Your urologist and general healthcare team want to help. Men who have a good rapport with their urologist may find it unsettling to have to incorporate appointments and exams with new, unfamiliar physicians. But this handoff is an important part of the care process any time cancer is diagnosed, according to Matthew Mutter, M.D., a urologist in the New Orleans area.
"From a general urology standpoint, if I have/diagnose a patient with penile cancer, I will refer them to my urologic oncologist partner for further management," he said. "At that point, the urologic oncologist will work with radiology, specifically IR [interventional radiology], for discussion of biopsy of suspicious lymph nodes."
This collaborative effort on the part of doctors and radiologists with various disciplines provides optimism about penile cancer treatment options of the future.
A future for penile cancer treatment
Obviously, a partial or complete penectomy is not an ideal outcome for anybody dealing with symptoms that affect the penis. But it's important to recognize that this level of intervention can save lives and prevent the condition from worsening.
Fortunately, progress is being made with penile cancer treatment options and surgical intervention, according to Singla.

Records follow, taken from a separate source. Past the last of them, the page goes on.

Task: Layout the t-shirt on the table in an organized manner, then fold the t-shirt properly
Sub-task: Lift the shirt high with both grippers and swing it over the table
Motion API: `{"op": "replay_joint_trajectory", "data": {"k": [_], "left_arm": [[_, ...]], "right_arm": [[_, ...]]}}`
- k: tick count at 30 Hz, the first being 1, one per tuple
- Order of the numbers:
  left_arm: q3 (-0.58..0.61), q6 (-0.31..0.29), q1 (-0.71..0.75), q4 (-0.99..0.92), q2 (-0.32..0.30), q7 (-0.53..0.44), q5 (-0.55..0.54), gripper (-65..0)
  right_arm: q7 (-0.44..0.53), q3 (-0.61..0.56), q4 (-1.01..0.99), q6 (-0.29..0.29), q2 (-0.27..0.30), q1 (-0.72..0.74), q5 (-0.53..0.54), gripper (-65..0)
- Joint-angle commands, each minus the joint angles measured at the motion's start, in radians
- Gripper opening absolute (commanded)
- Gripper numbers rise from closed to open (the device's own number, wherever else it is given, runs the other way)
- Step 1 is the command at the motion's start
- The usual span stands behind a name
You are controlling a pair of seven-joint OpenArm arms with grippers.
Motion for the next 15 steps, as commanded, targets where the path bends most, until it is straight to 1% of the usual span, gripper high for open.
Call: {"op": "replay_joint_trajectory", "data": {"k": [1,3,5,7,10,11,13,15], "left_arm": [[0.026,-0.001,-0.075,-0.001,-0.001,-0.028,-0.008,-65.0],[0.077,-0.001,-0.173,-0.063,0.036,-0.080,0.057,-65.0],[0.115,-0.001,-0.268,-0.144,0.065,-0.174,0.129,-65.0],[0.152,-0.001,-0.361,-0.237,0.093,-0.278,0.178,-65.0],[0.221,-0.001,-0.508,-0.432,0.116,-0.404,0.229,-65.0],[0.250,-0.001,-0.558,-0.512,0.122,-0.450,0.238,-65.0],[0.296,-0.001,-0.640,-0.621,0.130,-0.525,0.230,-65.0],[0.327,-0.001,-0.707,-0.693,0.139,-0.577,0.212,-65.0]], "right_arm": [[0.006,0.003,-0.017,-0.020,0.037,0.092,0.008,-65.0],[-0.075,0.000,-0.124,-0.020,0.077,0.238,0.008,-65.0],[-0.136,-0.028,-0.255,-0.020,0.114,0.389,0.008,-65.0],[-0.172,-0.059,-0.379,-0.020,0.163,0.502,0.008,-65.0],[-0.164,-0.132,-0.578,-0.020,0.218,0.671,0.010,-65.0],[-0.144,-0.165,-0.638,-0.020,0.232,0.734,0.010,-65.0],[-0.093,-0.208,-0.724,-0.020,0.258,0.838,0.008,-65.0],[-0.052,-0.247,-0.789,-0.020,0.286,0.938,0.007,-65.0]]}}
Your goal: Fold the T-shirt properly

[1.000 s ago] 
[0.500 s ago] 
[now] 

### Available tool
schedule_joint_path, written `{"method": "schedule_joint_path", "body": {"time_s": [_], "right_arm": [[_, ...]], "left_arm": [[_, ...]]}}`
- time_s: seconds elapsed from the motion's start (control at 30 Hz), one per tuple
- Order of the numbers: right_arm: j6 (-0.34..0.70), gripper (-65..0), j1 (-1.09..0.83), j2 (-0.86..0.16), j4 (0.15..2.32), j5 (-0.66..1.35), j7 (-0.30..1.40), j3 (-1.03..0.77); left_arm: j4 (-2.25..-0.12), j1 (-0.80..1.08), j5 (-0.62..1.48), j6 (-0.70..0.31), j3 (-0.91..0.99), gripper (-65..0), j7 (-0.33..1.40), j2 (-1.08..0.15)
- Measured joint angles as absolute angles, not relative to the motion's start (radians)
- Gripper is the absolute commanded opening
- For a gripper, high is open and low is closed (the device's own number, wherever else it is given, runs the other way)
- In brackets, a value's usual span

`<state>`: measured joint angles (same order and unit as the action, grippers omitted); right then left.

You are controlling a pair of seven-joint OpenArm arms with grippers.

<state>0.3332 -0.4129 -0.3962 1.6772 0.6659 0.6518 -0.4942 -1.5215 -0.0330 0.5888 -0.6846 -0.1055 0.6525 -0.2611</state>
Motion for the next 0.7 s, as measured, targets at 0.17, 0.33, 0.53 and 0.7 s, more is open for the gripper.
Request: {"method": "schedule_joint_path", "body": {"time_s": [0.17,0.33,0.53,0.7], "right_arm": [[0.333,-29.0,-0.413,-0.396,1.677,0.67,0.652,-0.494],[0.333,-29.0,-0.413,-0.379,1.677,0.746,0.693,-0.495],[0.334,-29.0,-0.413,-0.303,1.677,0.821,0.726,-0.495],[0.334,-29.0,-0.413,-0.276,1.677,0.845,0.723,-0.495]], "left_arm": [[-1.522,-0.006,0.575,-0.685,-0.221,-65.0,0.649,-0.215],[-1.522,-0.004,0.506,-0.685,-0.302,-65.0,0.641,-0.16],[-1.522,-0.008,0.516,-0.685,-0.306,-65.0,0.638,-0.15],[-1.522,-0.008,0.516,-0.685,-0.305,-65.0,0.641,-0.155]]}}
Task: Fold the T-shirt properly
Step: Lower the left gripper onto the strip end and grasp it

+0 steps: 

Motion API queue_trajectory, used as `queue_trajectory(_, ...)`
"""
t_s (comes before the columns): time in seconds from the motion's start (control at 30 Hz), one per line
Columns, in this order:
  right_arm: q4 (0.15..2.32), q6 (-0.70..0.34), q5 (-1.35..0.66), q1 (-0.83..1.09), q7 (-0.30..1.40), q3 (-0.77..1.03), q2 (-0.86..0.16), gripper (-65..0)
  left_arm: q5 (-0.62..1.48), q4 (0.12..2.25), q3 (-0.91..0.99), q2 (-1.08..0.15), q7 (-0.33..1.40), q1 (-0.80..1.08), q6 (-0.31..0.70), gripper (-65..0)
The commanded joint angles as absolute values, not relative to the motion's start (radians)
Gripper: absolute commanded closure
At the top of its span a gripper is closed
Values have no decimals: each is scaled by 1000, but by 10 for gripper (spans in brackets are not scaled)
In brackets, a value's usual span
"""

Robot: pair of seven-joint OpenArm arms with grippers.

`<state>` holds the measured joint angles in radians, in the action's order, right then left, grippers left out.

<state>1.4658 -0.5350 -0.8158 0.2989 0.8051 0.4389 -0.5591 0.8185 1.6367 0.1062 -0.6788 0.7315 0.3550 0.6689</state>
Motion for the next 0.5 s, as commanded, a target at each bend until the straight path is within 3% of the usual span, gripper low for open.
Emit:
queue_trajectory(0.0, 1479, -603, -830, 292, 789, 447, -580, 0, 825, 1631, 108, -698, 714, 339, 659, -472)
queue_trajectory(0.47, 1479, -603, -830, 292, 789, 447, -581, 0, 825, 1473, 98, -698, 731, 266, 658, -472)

"More and more, we've had an interest in trying to do penile-sparing approaches, meaning that you just remove the cancer within an appropriate margin and spare the penis," he said. "From the standpoint of quality of life and functionality, I think patients certainly appreciate that more."
Doctors stress the importance of early intervention, because while penis-sparing procedures are available, they're more likely to be used on patients whose cancer has been detected earlier rather than later, Singla said.